Source code for pypmc.sampler.markov_chain

"""Collect Markov Chain"""

from copy import deepcopy as _cp
import numpy as _np
from ..tools import History as _History
from ..tools.indicator import merge_function_with_indicator as _indmerge
from ..tools._doc import _inherit_docstring

import logging
logger = logging.getLogger(__name__)

[docs]class MarkovChain(object):
    r"""A Markov chain to generate samples from the target density.

    :param target:

        The target density. Must be a function accepting a 1d numpy
        array and returning a float, namely :math:`\log(P(x))`,
        the log of the target `P`.

    :param proposal:

        The proposal density `q`.
        Should be of type :py:class:`pypmc.density.base.LocalDensity`.

        .. hint::
            If your proposal density is symmetric, define the member
            variable ``proposal.symmetric = True``. This will omit calls
            to proposal.evaluate in the Metropolis-Hastings steps.

    :param start:

        The starting point of the Markov chain. (numpy array)

    :param indicator:

        The indicator function receives a numpy array and returns bool.
        The target is only called if indicator(proposed_point)
        returns True, otherwise the proposed point is rejected
        without call to target.
        Use this function to specify the support of the target.

        .. seealso::
            :py:mod:`pypmc.tools.indicator`

    :param prealloc:

        Integer; the number of Markov chain samples for which memory in
        ``self.samples`` is allocated. If more memory is needed, it will
        be allocated on demand.

        .. hint::
            Preallocating memory can speed up the calculation, in
            particular if it is known in advance how long the chains
            are run.

    :param save_target_values:

        Bool; if ``True``, store the evaluated ``target`` at every visited
        point in ``self.target_values``

    :param rng:

        The rng passed to the proposal when calling proposal.propose

        .. important::
            ``rng`` must return a sample from the uniform distribution
            in [0,1) when calling **rng.rand()**

        .. seealso::
            ``rng`` must also fulfill the requirements of your proposal
            :py:meth:`pypmc.density.base.LocalDensity.propose`

    """
    def __init__(self, target, proposal, start, indicator=None,
                 prealloc=0, save_target_values=False, rng=_np.random.mtrand):
        # store input into instance
        self.current_point        = _np.array(start, dtype=float) # call array constructor to make sure to have a copy
        self.samples              = _History(len(self.current_point), prealloc)
        self.proposal             = _cp(proposal)
        self.rng                  = rng
        self.target               = _indmerge(target, indicator, -_np.inf)
        self.target_values = _History(1, prealloc) if save_target_values else None
        self.current_target_eval  = self.target(self.current_point)
        if not _np.isfinite(self.current_target_eval):
            raise ValueError('``target(start)`` must evaluate to a finite value and ``indicator(start)`` must be ``True``')

    def clear(self):
        '''Clear history of visited points (stored in ``self.samples``) and
        other internal variables to free memory.

        .. note::
            The current state that defines the Markov chain is untouched.

        '''
        self.samples.clear()
        if self.target_values is not None:
            self.target_values.clear()

    def run(self, N=1, continue_on_NaN=False):
        '''Run the chain and store the history of visited points into
        the member variable ``self.samples``. Returns the number of
        accepted points during the run.

        .. seealso::
            :py:class:`pypmc.tools.History`

        :param N:

            An int which defines the number of steps to run the chain.

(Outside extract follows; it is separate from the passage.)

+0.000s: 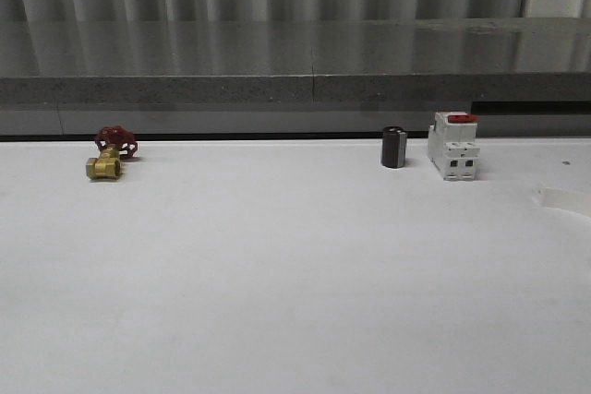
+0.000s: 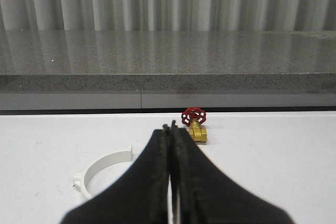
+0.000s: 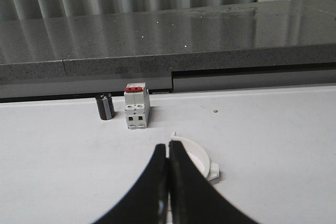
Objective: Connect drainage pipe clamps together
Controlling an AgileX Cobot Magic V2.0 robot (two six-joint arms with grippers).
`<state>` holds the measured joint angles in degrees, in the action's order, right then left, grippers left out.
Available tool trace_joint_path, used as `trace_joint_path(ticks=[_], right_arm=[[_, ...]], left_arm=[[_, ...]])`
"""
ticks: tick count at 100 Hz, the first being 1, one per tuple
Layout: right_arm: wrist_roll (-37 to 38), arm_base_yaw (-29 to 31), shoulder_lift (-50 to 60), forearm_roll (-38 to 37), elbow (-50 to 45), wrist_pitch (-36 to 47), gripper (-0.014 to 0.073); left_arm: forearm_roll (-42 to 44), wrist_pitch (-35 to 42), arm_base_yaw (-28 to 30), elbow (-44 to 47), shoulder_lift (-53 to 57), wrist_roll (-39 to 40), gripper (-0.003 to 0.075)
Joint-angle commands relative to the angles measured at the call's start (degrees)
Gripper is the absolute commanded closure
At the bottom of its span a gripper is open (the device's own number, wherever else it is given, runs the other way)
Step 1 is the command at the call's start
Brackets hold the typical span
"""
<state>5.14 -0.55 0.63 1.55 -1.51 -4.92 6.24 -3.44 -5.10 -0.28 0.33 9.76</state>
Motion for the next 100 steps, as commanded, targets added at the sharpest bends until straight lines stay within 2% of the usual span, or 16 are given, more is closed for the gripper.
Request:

        :param continue_on_NaN:

            A boolean flag defining the behavior when encountering an NaN in
            the user-supplied target density for a proposed point.
            Default: ``False`` (-> raise ``ValueError``). If ``True``, reject
            the proposed point and continue.
        '''
        if N == 0:
            return 0

        # set the accept function
        if self.proposal.symmetric:
            get_log_rho = self._get_log_rho_metropolis
        else:
            get_log_rho = self._get_log_rho_metropolis_hastings

        # allocate an empty numpy array to store the run
        if self.target_values is not None:
            this_target_values = self.target_values.append(N)
        this_run     = self.samples.append(N)
        accept_count = 0

        for i_N in range(N):
            # propose new point
            proposed_point = self.proposal.propose(self.current_point, self.rng)
            proposed_eval  = self.target(proposed_point)

            # log_rho := log(probability to accept point), where log_rho > 0 is meant to imply rho = 1
            log_rho = get_log_rho(proposed_point, proposed_eval)

            # check for NaN
            if _np.isnan(log_rho):
                if not continue_on_NaN: raise ValueError('encountered NaN')
                # otherwise reject
                this_run[i_N] = self.current_point
            else:
                # accept if rho >= 1 or with with probability rho (if rho < 1)
                if log_rho >=0 or log_rho >= _np.log(self.rng.rand()) :
                    accept_count += 1
                    this_run[i_N]            = proposed_point
                    self.current_point       = proposed_point
                    self.current_target_eval = proposed_eval

                # reject if not accepted
                else:
                    this_run[i_N] = self.current_point

            # save target value if desired
            if self.target_values is not None:
                this_target_values[i_N] = self.current_target_eval

        # ---------------------- end for --------------------------------

        return accept_count

    def _get_log_rho_metropolis(self, proposed_point, proposed_eval):
        """calculate the log of the metropolis ratio"""
        return proposed_eval - self.current_target_eval

    def _get_log_rho_metropolis_hastings(self, proposed_point, proposed_eval):
        """calculate log(metropolis ratio times hastings factor)"""
        return self._get_log_rho_metropolis(proposed_point, proposed_eval)\
             - self.proposal.evaluate      (proposed_point, self.current) \
             + self.proposal.evaluate      (self.current, proposed_point)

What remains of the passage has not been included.